## [WORK INSTRUCTION]
Through the line with "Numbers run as" and starting from the first line, return the records below word for word, with pictures left out.

──────── EXTRACTED RECORDS ────────

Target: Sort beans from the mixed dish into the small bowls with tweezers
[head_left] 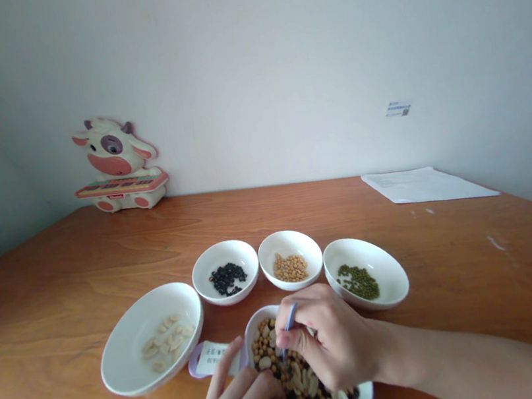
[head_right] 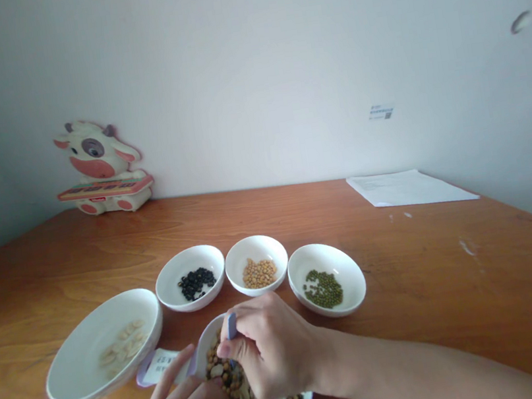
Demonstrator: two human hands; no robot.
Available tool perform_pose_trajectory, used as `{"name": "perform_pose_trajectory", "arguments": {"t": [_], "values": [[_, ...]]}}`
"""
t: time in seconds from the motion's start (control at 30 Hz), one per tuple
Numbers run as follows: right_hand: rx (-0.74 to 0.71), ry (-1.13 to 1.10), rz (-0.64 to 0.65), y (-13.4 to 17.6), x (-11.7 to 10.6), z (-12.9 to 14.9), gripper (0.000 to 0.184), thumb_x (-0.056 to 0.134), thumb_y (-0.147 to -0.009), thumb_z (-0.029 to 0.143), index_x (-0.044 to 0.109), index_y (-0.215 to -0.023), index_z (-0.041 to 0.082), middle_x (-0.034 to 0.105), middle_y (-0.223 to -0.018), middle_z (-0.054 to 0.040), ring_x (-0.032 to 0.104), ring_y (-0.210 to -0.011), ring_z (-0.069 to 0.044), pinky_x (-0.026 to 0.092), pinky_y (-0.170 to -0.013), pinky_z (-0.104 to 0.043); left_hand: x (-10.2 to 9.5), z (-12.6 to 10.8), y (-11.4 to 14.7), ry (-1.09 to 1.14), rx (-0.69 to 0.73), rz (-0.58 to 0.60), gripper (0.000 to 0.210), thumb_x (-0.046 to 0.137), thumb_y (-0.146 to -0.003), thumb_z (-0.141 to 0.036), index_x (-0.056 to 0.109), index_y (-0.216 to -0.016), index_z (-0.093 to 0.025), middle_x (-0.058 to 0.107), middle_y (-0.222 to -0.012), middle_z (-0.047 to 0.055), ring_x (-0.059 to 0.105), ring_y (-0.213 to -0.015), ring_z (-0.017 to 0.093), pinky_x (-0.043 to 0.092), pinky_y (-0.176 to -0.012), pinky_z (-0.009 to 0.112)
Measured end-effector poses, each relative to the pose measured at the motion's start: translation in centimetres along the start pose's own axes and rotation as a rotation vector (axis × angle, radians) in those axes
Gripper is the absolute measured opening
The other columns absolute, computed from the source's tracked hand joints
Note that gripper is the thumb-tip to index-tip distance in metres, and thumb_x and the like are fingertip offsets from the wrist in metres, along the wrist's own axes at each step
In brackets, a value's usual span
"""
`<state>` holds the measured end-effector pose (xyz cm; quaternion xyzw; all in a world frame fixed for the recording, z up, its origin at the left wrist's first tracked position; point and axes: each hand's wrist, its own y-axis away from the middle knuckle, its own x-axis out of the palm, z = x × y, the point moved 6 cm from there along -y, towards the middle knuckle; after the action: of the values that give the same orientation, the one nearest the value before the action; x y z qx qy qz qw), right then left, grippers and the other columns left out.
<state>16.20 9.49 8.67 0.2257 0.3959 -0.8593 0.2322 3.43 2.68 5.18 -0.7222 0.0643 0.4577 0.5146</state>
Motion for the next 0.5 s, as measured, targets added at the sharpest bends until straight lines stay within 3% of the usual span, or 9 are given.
{"name": "perform_pose_trajectory", "arguments": {"t": [0.23, 0.33, 0.5], "values": [[0.034, 0.066, -0.245, -2.3, -2.2, 0.2, 0.025, 0.051, -0.096, 0.021, 0.061, -0.074, 0.016, 0.066, -0.063, -0.0026, 0.059, -0.054, -0.013, 0.045, -0.056, -0.024, 0.1, 0.0, 0.2, 0.022, -0.010, -0.020, 0.041, 0.033, -0.109, -0.021, 0.055, -0.074, -0.021, 0.060, -0.068, -0.007, 0.060, -0.061, 0.007, 0.026, -0.123, 0.031], [0.056, 0.107, -0.330, -4.4, -2.3, -0.4, 0.027, 0.051, -0.098, 0.025, 0.063, -0.076, 0.016, 0.069, -0.068, -0.0041, 0.062, -0.058, -0.014, 0.047, -0.058, -0.024, 0.3, 0.1, 0.4, 0.013, -0.010, -0.035, 0.044, 0.030, -0.110, -0.025, 0.055, -0.074, -0.020, 0.061, -0.069, -0.006, 0.061, -0.063, 0.007, 0.033, -0.121, 0.034], [0.149, 0.224, -0.272, -7.0, -1.1, -2.4, 0.025, 0.054, -0.099, 0.027, 0.067, -0.081, 0.014, 0.073, -0.069, -0.0063, 0.068, -0.063, -0.016, 0.046, -0.059, -0.024, 0.6, 0.2, 0.6, 0.033, 0.001, -0.007, 0.040, 0.033, -0.108, -0.018, 0.055, -0.074, -0.020, 0.061, -0.068, -0.006, 0.061, -0.062, 0.008, 0.042, -0.117, 0.042]]}}
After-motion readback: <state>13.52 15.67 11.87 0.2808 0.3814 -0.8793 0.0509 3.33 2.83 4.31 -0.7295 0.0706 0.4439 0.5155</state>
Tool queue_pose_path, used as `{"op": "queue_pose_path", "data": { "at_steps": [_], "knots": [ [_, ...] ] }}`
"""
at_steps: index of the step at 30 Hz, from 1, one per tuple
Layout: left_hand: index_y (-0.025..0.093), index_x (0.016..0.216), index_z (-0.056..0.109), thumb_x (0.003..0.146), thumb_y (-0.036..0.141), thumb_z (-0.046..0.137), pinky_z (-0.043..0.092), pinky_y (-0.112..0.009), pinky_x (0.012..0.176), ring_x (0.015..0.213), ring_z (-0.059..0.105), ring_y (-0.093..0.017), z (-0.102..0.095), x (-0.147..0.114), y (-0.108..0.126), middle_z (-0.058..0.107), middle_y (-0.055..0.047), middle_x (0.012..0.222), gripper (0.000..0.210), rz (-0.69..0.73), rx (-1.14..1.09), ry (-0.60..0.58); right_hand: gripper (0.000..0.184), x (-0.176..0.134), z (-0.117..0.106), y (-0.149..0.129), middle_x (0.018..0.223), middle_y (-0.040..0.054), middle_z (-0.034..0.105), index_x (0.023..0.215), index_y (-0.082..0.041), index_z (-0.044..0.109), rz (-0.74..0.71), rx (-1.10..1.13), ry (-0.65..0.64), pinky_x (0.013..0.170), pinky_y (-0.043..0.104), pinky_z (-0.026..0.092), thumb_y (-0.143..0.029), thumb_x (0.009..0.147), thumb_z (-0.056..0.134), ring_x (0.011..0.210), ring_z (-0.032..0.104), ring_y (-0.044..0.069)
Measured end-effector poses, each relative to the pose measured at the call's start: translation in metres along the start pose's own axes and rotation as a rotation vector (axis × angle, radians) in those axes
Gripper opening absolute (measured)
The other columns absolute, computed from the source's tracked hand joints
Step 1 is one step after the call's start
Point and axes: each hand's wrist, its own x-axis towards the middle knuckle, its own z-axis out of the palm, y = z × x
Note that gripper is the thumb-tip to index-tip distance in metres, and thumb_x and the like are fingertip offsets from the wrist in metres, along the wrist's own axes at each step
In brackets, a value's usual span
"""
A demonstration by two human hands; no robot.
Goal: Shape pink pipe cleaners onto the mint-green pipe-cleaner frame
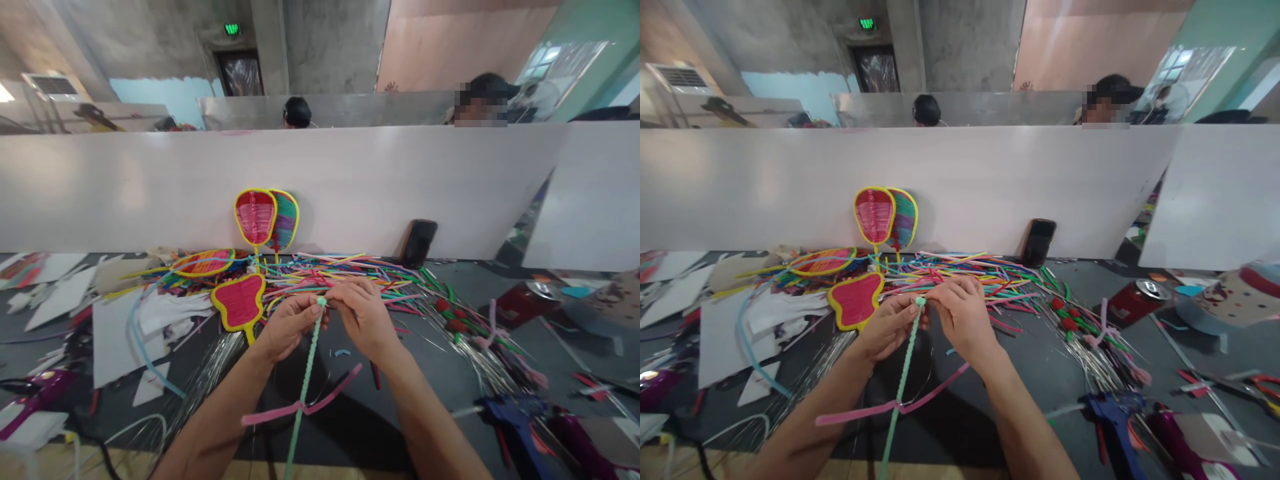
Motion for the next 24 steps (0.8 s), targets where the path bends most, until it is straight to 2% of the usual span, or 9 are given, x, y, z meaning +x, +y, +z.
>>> {"op": "queue_pose_path", "data": {
  "at_steps": [4,9,11,13,15,17,19,21,24],
  "knots": [
    [0.016,0.094,0.064,0.078,0.036,0.065,0.049,-0.025,0.066,0.071,0.06,-0.012,-0.006,0.003,-0.002,0.063,-0.004,0.086,0.025,-0.06,-0.017,0.056,0.014,0.0,-0.008,0.01,0.087,0.0045,0.067,0.09,-0.022,0.061,0.07,-0.01,0.062,0.08,0.037,0.041,-0.02,0.089,0.047,0.088,0.055,0.02],
    [0.015,0.095,0.063,0.074,0.037,0.068,0.053,-0.032,0.068,0.075,0.064,-0.018,-0.018,-0.006,0.001,0.065,-0.008,0.09,0.031,-0.219,0.051,0.165,0.017,0.0,-0.031,0.034,0.085,0.0063,0.066,0.089,-0.02,0.061,0.158,-0.126,0.228,0.076,0.036,0.042,-0.025,0.09,0.044,0.083,0.058,0.021],
    [0.015,0.097,0.063,0.073,0.04,0.068,0.052,-0.035,0.071,0.079,0.065,-0.022,-0.022,-0.018,0.003,0.067,-0.01,0.089,0.035,-0.327,0.115,0.112,0.019,-0.001,-0.039,0.042,0.084,0.0068,0.067,0.088,-0.02,0.062,0.175,-0.176,0.274,0.074,0.036,0.042,-0.026,0.089,0.044,0.082,0.058,0.022],
    [0.014,0.098,0.064,0.075,0.045,0.064,0.05,-0.033,0.076,0.084,0.065,-0.022,-0.023,-0.03,0.004,0.067,-0.012,0.095,0.04,-0.344,0.228,0.045,0.021,-0.002,-0.046,0.048,0.083,0.0077,0.067,0.086,-0.019,0.062,0.191,-0.221,0.298,0.073,0.036,0.042,-0.028,0.089,0.044,0.08,0.059,0.022],
    [0.016,0.101,0.065,0.073,0.04,0.068,0.047,-0.028,0.08,0.09,0.063,-0.02,-0.023,-0.041,0.001,0.067,-0.011,0.101,0.038,-0.343,0.401,-0.001,0.023,-0.003,-0.05,0.05,0.081,0.0082,0.068,0.086,-0.018,0.063,0.203,-0.272,0.316,0.074,0.037,0.041,-0.028,0.09,0.043,0.08,0.059,0.023],
    [0.016,0.095,0.067,0.071,0.036,0.07,0.047,-0.027,0.077,0.085,0.064,-0.018,-0.021,-0.048,-0.005,0.069,-0.007,0.096,0.032,-0.347,0.526,-0.029,0.024,-0.004,-0.051,0.05,0.08,0.008,0.068,0.086,-0.018,0.064,0.212,-0.309,0.326,0.076,0.038,0.041,-0.029,0.09,0.043,0.08,0.059,0.023],
    [0.015,0.082,0.067,0.072,0.037,0.068,0.049,-0.026,0.068,0.072,0.064,-0.016,-0.018,-0.052,-0.013,0.068,-0.005,0.08,0.025,-0.35,0.552,-0.034,0.024,-0.004,-0.052,0.048,0.082,0.0075,0.068,0.087,-0.019,0.064,0.208,-0.303,0.327,0.078,0.039,0.042,-0.03,0.09,0.044,0.081,0.059,0.022],
    [0.013,0.076,0.066,0.072,0.038,0.068,0.048,-0.025,0.062,0.063,0.062,-0.014,-0.016,-0.053,-0.019,0.066,-0.004,0.071,0.025,-0.343,0.52,-0.011,0.024,-0.003,-0.053,0.045,0.093,0.0093,0.068,0.096,-0.019,0.063,0.184,-0.272,0.349,0.083,0.04,0.043,-0.031,0.09,0.044,0.089,0.058,0.023],
    [0.013,0.074,0.063,0.067,0.038,0.073,0.049,-0.026,0.06,0.057,0.061,-0.013,-0.017,-0.053,-0.025,0.065,-0.003,0.066,0.028,-0.334,0.342,0.1,0.034,-0.004,-0.054,0.043,0.116,0.0138,0.06,0.118,-0.017,0.053,0.175,-0.212,0.444,0.09,0.043,0.041,-0.033,0.089,0.045,0.106,0.053,0.025]
  ]
}}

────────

## [TASK OUTPUT]
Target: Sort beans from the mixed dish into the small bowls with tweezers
[head_left] 
[head_right] 
Demonstrator: two human hands; no robot.
Available tool perform_pose_trajectory, used as `{"name": "perform_pose_trajectory", "arguments": {"t": [_], "values": [[_, ...]]}}`
"""
t: time in seconds from the motion's start (control at 30 Hz), one per tuple
Numbers run as follows: right_hand: rx (-0.74 to 0.71), ry (-1.13 to 1.10), rz (-0.64 to 0.65), y (-13.4 to 17.6), x (-11.7 to 10.6), z (-12.9 to 14.9), gripper (0.000 to 0.184), thumb_x (-0.056 to 0.134), thumb_y (-0.147 to -0.009), thumb_z (-0.029 to 0.143), index_x (-0.044 to 0.109), index_y (-0.215 to -0.023), index_z (-0.041 to 0.082), middle_x (-0.034 to 0.105), middle_y (-0.223 to -0.018), middle_z (-0.054 to 0.040), ring_x (-0.032 to 0.104), ring_y (-0.210 to -0.011), ring_z (-0.069 to 0.044), pinky_x (-0.026 to 0.092), pinky_y (-0.170 to -0.013), pinky_z (-0.104 to 0.043); left_hand: x (-10.2 to 9.5), z (-12.6 to 10.8), y (-11.4 to 14.7), ry (-1.09 to 1.14), rx (-0.69 to 0.73), rz (-0.58 to 0.60), gripper (0.000 to 0.210), thumb_x (-0.046 to 0.137), thumb_y (-0.146 to -0.003), thumb_z (-0.141 to 0.036), index_x (-0.056 to 0.109), index_y (-0.216 to -0.016), index_z (-0.093 to 0.025), middle_x (-0.058 to 0.107), middle_y (-0.222 to -0.012), middle_z (-0.047 to 0.055), ring_x (-0.059 to 0.105), ring_y (-0.213 to -0.015), ring_z (-0.017 to 0.093), pinky_x (-0.043 to 0.092), pinky_y (-0.176 to -0.012), pinky_z (-0.009 to 0.112)

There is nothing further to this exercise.